Repeat the lines from the line with "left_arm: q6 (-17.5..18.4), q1" to the line with "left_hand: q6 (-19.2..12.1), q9" in the listing below, keeping both end lines and adding nothing.

The data:

★ ★ ★ ★ ★ ★ ★

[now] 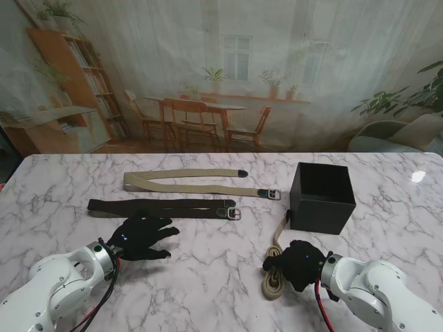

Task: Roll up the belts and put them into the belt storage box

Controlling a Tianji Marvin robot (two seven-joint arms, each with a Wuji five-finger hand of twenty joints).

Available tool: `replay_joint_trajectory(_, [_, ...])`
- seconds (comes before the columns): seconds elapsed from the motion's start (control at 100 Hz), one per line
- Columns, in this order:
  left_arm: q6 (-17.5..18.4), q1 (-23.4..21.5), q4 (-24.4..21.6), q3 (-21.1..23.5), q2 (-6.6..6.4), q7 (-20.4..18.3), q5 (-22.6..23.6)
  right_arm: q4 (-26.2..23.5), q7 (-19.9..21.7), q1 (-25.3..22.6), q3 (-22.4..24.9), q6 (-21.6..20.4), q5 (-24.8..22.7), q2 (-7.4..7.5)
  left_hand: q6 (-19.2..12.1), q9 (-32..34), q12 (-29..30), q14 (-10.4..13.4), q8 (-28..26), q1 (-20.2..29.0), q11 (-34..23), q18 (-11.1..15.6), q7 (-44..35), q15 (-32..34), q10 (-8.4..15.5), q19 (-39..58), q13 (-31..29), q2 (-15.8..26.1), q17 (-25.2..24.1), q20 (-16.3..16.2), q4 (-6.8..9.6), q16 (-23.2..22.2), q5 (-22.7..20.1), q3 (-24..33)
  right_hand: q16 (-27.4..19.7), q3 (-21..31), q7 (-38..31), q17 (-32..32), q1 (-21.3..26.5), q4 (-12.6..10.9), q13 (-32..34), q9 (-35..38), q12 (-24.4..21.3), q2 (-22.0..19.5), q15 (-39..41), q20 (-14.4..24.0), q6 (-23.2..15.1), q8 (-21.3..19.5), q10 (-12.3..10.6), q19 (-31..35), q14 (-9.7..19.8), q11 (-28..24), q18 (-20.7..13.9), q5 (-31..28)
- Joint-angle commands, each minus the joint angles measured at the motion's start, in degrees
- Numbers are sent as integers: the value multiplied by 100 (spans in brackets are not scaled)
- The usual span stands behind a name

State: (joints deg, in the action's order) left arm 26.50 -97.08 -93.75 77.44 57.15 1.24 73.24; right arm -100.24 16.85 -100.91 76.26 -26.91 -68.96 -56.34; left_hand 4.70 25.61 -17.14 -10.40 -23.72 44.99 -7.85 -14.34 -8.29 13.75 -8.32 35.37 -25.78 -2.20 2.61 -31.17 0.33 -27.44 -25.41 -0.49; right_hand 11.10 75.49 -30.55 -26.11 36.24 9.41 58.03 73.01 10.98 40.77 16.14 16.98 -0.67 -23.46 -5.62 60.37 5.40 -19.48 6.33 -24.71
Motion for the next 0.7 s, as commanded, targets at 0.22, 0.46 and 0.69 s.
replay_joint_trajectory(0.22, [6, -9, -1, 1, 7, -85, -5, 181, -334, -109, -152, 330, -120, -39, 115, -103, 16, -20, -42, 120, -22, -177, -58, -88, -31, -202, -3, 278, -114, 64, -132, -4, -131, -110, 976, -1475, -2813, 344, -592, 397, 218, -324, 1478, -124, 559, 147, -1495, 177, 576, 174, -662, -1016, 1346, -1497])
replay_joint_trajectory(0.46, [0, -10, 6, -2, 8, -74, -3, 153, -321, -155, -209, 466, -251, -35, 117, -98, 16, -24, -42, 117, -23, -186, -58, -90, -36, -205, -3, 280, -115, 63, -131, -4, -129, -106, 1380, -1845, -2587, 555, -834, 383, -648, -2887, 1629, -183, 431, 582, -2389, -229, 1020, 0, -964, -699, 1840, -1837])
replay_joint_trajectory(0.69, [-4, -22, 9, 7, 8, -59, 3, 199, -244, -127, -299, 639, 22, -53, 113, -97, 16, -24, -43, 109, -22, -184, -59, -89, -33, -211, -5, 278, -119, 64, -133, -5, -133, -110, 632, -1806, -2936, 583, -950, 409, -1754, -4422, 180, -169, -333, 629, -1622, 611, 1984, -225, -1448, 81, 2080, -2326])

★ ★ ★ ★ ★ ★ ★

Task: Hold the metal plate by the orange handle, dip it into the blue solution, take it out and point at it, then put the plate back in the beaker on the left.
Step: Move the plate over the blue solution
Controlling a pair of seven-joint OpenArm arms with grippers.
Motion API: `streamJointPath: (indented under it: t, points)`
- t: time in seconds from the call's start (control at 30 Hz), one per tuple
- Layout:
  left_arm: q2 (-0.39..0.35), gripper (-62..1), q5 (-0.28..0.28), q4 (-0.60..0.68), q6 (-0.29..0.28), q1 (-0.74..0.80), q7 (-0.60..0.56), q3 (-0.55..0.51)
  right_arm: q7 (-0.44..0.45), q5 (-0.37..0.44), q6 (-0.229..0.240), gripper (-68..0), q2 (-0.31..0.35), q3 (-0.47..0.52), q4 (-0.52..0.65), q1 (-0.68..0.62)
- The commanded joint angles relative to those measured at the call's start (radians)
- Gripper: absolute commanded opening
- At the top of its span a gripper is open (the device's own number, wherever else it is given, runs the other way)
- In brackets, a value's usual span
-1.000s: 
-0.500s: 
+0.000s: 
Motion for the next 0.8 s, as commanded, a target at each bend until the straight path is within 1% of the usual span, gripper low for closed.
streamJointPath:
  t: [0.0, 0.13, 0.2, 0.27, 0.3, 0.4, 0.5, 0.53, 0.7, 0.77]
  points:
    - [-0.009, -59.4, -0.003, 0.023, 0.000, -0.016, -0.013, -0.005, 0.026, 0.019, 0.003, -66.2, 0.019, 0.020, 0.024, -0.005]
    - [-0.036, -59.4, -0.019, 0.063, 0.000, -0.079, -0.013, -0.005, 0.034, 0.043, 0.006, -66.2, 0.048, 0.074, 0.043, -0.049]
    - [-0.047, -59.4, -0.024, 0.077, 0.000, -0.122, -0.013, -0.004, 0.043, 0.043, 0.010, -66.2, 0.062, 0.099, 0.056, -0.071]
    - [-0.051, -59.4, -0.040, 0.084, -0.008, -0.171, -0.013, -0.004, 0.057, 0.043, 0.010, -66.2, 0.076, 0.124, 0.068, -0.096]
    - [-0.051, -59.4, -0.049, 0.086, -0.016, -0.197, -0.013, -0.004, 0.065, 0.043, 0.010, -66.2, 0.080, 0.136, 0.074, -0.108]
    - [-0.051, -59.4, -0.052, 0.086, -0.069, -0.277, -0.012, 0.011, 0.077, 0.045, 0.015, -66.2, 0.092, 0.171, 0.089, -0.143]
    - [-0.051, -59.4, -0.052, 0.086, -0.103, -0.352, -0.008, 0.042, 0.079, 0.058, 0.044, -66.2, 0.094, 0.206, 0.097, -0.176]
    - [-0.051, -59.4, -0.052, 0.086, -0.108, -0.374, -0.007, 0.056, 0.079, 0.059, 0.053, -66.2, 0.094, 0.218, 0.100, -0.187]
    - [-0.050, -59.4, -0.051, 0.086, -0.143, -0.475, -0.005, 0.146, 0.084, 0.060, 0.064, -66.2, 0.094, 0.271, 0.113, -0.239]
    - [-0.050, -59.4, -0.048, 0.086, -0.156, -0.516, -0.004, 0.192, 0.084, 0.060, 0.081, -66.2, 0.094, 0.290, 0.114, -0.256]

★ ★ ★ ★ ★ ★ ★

Solution to the problem:
  left_arm: q6 (-17.5..18.4), q1 (-23.4..21.5), q4 (-24.4..21.6), q3 (-21.1..23.5), q2 (-6.6..6.4), q7 (-20.4..18.3), q5 (-22.6..23.6)
  right_arm: q4 (-26.2..23.5), q7 (-19.9..21.7), q1 (-25.3..22.6), q3 (-22.4..24.9), q6 (-21.6..20.4), q5 (-24.8..22.7), q2 (-7.4..7.5)
  left_hand: q6 (-19.2..12.1), q9 (-32..34), q12 (-29..30), q14 (-10.4..13.4), q8 (-28..26), q1 (-20.2..29.0), q11 (-34..23), q18 (-11.1..15.6), q7 (-44..35), q15 (-32..34), q10 (-8.4..15.5), q19 (-39..58), q13 (-31..29), q2 (-15.8..26.1), q17 (-25.2..24.1), q20 (-16.3..16.2), q4 (-6.8..9.6), q16 (-23.2..22.2), q5 (-22.7..20.1), q3 (-24..33)

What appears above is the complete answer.